Flink utilise la contre-pression pour adapter la vitesse de traitement de chaque opérateur.

L’opérateur peut avoir du mal à traiter le volume de messages qu’il reçoit pour de nombreuses raisons. L'opération peut nécessiter plus de CPU ressources que celles dont dispose l'opérateur. L'opérateur peut attendre la fin des opérations d'E/S. Si un opérateur ne parvient pas à traiter les événements assez rapidement, cela crée une contre-pression chez les opérateurs en amont qui alimentent l’opérateur lent. Cela ralentit les opérateurs en amont, ce qui peut propager davantage la contre-pression vers la source et amener la source à s’adapter au débit global de l’application en ralentissant également. Vous trouverez une description plus détaillée de la contre-pression et de son fonctionnement dans How Apache Flink™ handles backpressure.

Le fait de savoir quels opérateurs d’une application sont lents vous fournit des informations cruciales pour comprendre la cause première des problèmes de performances de l’application. Les informations sur la contre-pression sont affichées via le tableau de bord Flink. Pour identifier l’opérateur lent, recherchez l’opérateur présentant une valeur de contre-pression élevée qui est le plus proche d’un récepteur (l’opérateur B dans l’exemple suivant). L’opérateur à l’origine de la lenteur est alors l’un des opérateurs en aval (l’opérateur C dans l’exemple). L’opérateur B peut traiter les événements plus rapidement, mais il est soumis à une contre-pression, car il ne peut pas transmettre le résultat à l’opérateur C lent.

A (backpressured 93%) -> B (backpressured 85%) -> C (backpressured 11%) -> D (backpressured 0%)

Une fois que vous avez identifié l’opérateur lent, essayez de comprendre pourquoi il est lent. Il peut y avoir une multitude de raisons. Parfois, le problème n’est pas évident et peut nécessiter plusieurs jours de débogage et de profilage pour être résolu.
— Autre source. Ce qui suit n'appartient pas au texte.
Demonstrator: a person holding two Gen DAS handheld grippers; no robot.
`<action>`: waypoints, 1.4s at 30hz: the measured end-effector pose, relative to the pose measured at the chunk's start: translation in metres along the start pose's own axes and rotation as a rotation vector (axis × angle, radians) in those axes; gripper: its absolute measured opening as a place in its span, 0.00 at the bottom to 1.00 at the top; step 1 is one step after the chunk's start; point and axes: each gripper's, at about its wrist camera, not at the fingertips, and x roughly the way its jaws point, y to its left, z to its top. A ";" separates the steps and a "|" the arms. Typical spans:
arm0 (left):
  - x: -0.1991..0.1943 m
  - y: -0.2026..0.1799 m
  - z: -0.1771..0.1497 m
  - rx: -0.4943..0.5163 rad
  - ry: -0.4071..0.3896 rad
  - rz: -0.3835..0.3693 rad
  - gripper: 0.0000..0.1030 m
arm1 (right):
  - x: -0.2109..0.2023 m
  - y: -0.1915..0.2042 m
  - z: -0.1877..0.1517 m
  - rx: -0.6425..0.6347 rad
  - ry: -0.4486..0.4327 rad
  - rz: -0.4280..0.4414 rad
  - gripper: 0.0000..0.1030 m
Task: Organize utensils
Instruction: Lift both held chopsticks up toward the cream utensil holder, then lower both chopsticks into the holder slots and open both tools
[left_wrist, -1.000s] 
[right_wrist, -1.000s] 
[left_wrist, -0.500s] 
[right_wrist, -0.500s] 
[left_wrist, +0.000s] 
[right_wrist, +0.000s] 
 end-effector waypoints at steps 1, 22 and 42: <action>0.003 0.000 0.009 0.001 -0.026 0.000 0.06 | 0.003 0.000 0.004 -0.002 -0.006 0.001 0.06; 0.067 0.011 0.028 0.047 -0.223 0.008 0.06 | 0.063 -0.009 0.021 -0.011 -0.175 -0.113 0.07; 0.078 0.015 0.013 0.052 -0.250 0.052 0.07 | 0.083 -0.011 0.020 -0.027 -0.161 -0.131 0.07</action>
Voici quelques raisons évidentes et courantes, dont certaines sont expliquées plus en détail ci-dessous :

  • L’opérateur effectue des opérations d’I/O lentes, par exemple des appels réseau (pensez plutôt à utiliser AsyncIO à la place).

  • Il y a une asymétrie dans les données et un opérateur reçoit plus d’événements que les autres (vérifiez en regardant le nombre de messages entrée/sortie de sous-tâches individuelles (c’est-à-dire les instances du même opérateur) dans le tableau de bord Flink.

  • Il s'agit d'une opération gourmande en ressources (s'il n'y a pas de distorsion des données, pensez à augmenter la taille pour le travail lié à CPU /memory ou à augmenter ParallelismPerKPU pour le travail lié aux E/S)

  • Journalisation étendue dans l’opérateur (réduisez la journalisation au minimum pour les applications de production ou envisagez plutôt d’envoyer les résultats de débogage vers un flux de données).

Débit de test avec l'évier de mise au rebut

Discarding Sink ignore simplement tous les événements qu’il reçoit pendant l’exécution de l’application (une application sans récepteur ne s’exécute pas). Cela est très utile pour les tests de débit, le profilage et pour vérifier si l’application est correctement mise à l’échelle. Il s’agit également d’un contrôle de santé très pragmatique pour vérifier si les récepteurs sont à l’origine de la contre-pression ou cela vient de l’application (mais il est souvent plus facile et plus simple de vérifier les métriques de contre-pression).

En remplaçant tous les récepteurs d’une application par un récepteur de rejet et en créant une source fictive qui génère des données similaires aux données de production, vous pouvez mesurer le débit maximal de l’application pour un certain paramètre de parallélisme. Vous pouvez également augmenter le parallélisme pour vérifier que l’application évolue correctement et qu’elle ne présente pas de goulot d’étranglement qui n’apparaît qu’à un débit plus élevé (par exemple, en raison d’une asymétrie de données).